**YOUR ASSIGNMENT**
All that is wanted is the exact text of the lines below from the one with "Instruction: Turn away" through the one with "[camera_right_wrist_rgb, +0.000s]", inclusive, minus any pictures.

BEGIN GIVEN DATA

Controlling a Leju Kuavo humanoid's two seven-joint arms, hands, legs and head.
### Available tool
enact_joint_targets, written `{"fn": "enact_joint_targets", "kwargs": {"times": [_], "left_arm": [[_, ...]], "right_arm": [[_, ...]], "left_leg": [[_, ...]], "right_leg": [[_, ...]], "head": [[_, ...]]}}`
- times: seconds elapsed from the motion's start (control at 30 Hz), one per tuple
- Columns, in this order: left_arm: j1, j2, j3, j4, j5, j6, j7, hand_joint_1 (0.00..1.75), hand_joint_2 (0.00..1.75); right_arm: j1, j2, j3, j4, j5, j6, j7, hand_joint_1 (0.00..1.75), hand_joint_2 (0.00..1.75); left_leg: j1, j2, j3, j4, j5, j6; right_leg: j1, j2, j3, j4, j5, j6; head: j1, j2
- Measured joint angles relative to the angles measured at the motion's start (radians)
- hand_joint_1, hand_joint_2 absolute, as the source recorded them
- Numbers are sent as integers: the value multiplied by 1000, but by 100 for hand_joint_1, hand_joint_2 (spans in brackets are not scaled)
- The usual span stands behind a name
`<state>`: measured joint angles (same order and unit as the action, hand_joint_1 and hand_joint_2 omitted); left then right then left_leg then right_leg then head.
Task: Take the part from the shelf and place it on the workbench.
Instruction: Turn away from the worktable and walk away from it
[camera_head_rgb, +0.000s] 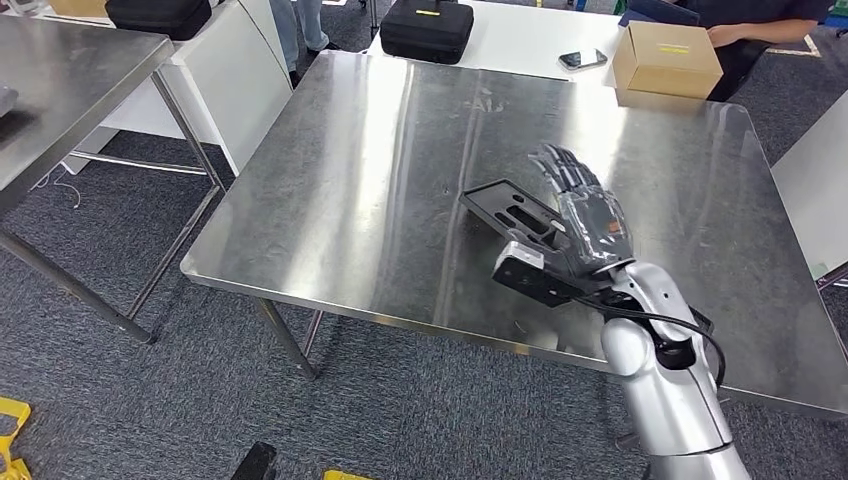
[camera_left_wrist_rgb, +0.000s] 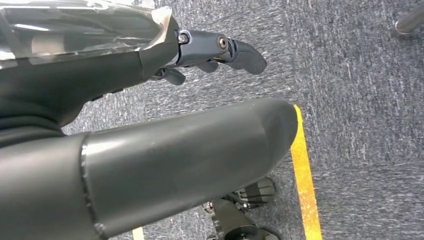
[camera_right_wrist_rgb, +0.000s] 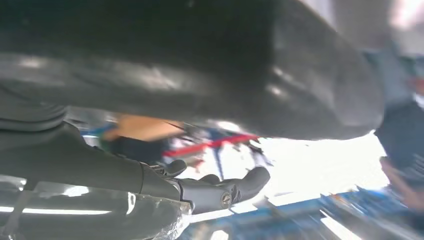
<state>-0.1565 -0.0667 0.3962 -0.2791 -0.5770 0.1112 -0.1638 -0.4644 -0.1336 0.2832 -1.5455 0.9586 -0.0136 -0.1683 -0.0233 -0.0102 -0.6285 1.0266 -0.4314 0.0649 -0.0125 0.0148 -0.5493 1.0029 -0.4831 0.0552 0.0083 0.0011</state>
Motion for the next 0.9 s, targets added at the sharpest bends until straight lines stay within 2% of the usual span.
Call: {"fn": "enact_joint_targets", "kwargs": {"times": [0.23,0.37,0.5,0.67,0.83,0.9], "left_arm": [[0,-7,27,-5,22,42,-20,0,0],[6,-8,74,-6,66,79,-55,0,0],[22,-8,122,-9,90,107,-99,0,0],[49,-9,176,-10,117,136,-112,0,0],[71,-13,241,-9,165,140,-122,0,0],[80,-17,266,-9,179,140,-126,0,0]], "right_arm": [[-33,50,94,-220,-173,-109,11,0,0],[-36,56,96,-334,-251,-145,2,0,0],[-16,50,68,-412,-318,-218,-52,0,0],[68,34,26,-476,-410,-307,-144,0,0],[201,30,10,-532,-450,-406,-256,0,0],[251,30,6,-548,-454,-456,-292,0,0]], "left_leg": [[0,0,0,0,0,0],[0,0,0,0,0,0],[0,0,0,0,-1,-1],[-4,0,0,2,-5,2],[-2,1,4,-2,-3,14],[6,5,8,-11,3,20]], "right_leg": [[0,0,0,0,0,0],[0,0,-1,-1,0,0],[0,0,-8,-1,-1,-1],[-4,0,1,-4,0,1],[-6,0,4,-5,-2,10],[-6,-2,-13,36,-31,8]], "head": [[0,0],[0,0],[0,0],[0,0],[0,0],[3,0]]}}
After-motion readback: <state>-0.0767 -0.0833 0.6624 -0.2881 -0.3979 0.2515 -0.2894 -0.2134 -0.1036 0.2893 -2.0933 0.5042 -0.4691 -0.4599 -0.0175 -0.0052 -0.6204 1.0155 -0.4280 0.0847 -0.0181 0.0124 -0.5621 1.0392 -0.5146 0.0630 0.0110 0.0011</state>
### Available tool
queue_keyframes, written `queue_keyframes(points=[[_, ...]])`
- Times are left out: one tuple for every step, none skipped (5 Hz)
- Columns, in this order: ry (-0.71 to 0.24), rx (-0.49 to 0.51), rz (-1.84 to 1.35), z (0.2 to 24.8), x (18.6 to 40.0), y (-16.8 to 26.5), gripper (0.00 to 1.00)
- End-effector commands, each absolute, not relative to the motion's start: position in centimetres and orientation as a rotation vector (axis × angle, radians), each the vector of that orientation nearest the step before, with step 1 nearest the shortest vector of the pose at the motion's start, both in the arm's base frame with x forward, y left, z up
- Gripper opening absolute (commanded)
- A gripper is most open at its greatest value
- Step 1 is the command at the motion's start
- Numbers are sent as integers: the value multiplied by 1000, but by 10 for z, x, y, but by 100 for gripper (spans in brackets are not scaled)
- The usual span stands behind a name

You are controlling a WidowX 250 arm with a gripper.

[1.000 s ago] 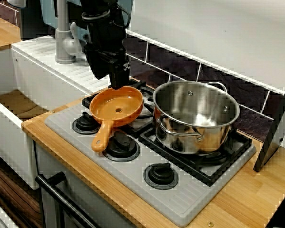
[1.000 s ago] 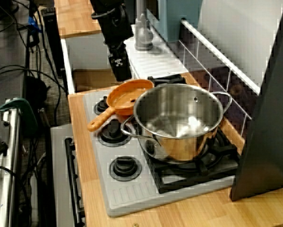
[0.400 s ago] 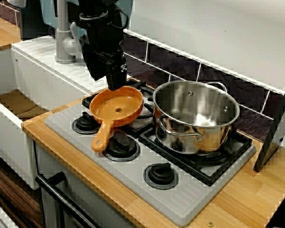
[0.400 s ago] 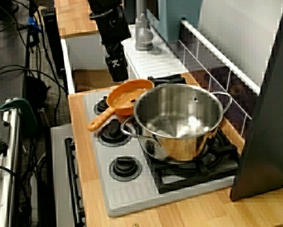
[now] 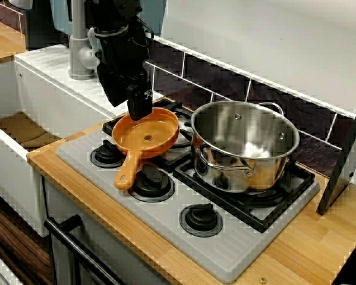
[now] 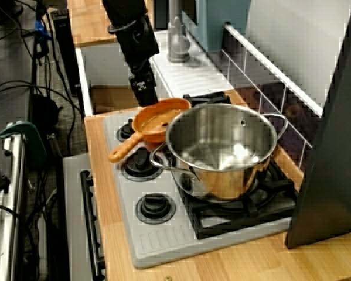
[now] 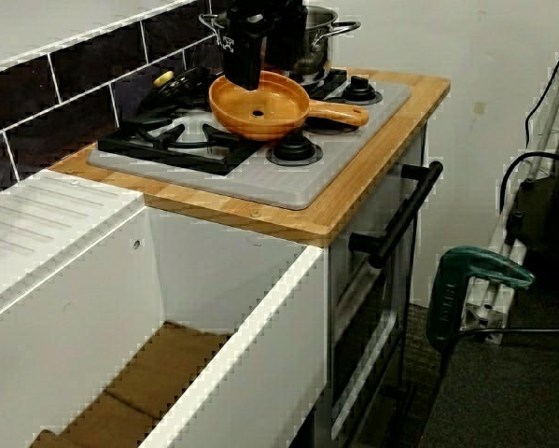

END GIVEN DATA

**SOLUTION**
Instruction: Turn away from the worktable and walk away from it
[camera_head_rgb, +0.000s] 
[camera_left_wrist_rgb, +0.000s] 
[camera_right_wrist_rgb, +0.000s] 

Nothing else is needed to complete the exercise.